SOTA Part-of-Speech and Lemmatizers for German

Build and run as a Docker Image

docker build -t conllu2spacy .

Then run the image for example with:

korapxml2conllu rei.zip | docker run -i conllu2spacy | conllu2korapxml > rei.spacy.zip

Build locally and install Requirements

Create a Virtual Environment

	python3 -m venv venv
	source venv/bin/activate
	export PYTHONPATH=PYTHONPATH:.

Install Libraries (as needed)

SpaCy 2.x

pip install -U pip setuptools wheel
pip install -U spacy==2.3.2

For more details you can visit the official website

Germalemma

pip install -U germalemma

More details in their website

Turku Parser

A neural parsing pipeline for segmentation, morphological tagging, dependency parsing and lemmatization with pre-trained models for more than 50 languages. Top ranker in the CoNLL-18 Shared Task.
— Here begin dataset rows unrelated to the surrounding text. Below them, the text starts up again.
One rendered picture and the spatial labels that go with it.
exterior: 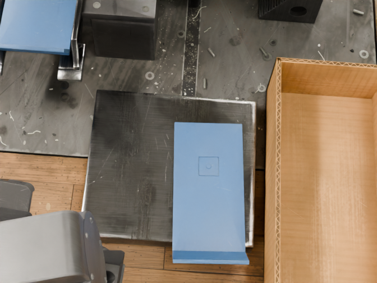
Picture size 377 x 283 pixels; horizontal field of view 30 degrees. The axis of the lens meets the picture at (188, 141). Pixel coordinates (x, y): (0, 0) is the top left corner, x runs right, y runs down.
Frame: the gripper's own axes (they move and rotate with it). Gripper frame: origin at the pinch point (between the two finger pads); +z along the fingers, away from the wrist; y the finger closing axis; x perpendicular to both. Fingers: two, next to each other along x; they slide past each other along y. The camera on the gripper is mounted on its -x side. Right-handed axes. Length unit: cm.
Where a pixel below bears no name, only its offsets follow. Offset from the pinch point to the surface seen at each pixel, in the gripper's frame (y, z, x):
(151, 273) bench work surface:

Follow the installation instructions in their website

TreeTagger

A tool for annotating text with part-of-speech and lemma information.
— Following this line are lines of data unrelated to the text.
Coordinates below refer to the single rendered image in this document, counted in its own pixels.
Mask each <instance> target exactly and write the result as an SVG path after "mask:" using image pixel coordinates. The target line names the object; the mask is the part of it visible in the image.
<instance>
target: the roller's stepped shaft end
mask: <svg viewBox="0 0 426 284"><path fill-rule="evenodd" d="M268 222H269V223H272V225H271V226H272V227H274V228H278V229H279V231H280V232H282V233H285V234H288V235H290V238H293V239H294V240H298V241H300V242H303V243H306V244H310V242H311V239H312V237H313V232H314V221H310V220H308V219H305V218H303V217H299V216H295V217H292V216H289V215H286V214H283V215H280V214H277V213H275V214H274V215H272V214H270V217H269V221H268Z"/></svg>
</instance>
Follow the installation instructions in their website

RNNTagger

RNNTagger was implemented in Python using the Deep Learning library PyTorch. Compared to TreeTagger, it has higher tagging accuracy and lemmatizes all tokens however it is much slower and requires GPUs.
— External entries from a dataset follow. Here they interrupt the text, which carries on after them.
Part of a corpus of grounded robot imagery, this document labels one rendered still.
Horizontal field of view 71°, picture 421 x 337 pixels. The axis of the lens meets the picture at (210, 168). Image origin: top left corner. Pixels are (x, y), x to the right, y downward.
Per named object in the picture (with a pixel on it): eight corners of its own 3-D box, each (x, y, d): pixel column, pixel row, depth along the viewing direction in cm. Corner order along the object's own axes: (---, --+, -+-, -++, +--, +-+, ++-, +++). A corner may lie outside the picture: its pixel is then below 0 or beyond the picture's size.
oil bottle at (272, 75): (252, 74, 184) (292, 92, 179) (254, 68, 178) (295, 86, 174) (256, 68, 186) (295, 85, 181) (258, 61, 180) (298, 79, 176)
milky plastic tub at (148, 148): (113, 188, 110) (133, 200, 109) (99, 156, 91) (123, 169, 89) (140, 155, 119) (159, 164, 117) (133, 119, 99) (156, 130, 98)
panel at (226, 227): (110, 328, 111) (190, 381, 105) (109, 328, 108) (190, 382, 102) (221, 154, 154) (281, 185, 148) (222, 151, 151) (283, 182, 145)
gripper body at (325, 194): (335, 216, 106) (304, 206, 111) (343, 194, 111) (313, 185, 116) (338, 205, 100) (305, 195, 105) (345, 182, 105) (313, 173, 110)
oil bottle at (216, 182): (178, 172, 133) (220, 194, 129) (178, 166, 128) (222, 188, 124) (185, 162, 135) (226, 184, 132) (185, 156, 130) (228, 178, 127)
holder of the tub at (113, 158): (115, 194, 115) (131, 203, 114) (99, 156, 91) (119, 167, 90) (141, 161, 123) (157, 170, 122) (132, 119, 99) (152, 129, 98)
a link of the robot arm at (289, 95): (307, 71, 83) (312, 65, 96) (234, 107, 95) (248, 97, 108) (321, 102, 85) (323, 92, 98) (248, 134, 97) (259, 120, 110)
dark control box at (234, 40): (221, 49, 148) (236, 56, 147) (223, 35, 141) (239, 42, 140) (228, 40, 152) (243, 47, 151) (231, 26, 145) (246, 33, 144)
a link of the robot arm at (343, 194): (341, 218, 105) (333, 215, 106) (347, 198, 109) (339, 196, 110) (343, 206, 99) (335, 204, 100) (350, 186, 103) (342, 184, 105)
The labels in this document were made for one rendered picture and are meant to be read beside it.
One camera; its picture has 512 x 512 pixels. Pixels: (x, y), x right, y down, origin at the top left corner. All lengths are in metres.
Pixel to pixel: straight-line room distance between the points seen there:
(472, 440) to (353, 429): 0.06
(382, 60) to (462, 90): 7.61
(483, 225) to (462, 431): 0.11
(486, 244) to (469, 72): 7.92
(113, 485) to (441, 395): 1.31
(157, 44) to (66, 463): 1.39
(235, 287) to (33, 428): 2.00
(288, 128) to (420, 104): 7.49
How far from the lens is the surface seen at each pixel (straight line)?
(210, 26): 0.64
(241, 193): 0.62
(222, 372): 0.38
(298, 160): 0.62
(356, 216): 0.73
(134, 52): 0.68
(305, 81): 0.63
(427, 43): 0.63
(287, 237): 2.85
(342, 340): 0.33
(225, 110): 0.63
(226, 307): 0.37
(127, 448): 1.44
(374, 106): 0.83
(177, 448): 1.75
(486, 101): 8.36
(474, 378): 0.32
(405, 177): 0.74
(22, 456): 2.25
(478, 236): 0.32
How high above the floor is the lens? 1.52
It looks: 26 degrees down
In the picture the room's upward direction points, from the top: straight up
Follow the installation instructions in their website

SpaCy 3.x

(If you use this, it needs its own virtual environment to avoid conflict with SpaCy 2.x)

python3 -m venv venv
source venv/bin/activate
pip install -U pip setuptools wheel
pip install -U spacy-nightly --pre

For more details on this version you can visit the official website

Pre-trained Lemmatization & POS Taggers

Run TurkuNLP Parser

We assume the Parser is already available at /path/to/Turku-neural-parser-pipeline/.

This is a client-server software, therefore you must first start the server (for example inside an independent screen), and separately use the client code provided in our repo.

  1. Download the pre-trained models that you wish to use, and uncompress it in the root folder of the Turku-neural-parser-pipeline repository. Models are in this URL. For example, the german model is called models_de_gsd.tgz.

  2. Run the Server:

screen -S turku-server

cd /path/to/Turku-neural-parser-pipeline/

source venv-parser-neural/bin/activate

python full_pipeline_server.py --port 7689 --conf models_de_gsd/pipelines.yaml parse_conllu
  1. Once the server is up and running, run the Client script (under the folder systems/parse_turku.py).

The script receives 4 parameters:

  • input_file: path to the (empty) CoNLL file that will be processed. An empty CoNLL file means that all columns (except column one, which should have a word-token can be empty)
  • corpus_name: A string to distinguish the current corpus being processed
  • gld_token_type: Determines the precise CoNLL Format of the input file. Current Options: CoNLL09_Token | CoNLLUP_Token (CoNLL-U).
  • comment_str: indicates what string determines if a line is a comment inside the CoNLL file.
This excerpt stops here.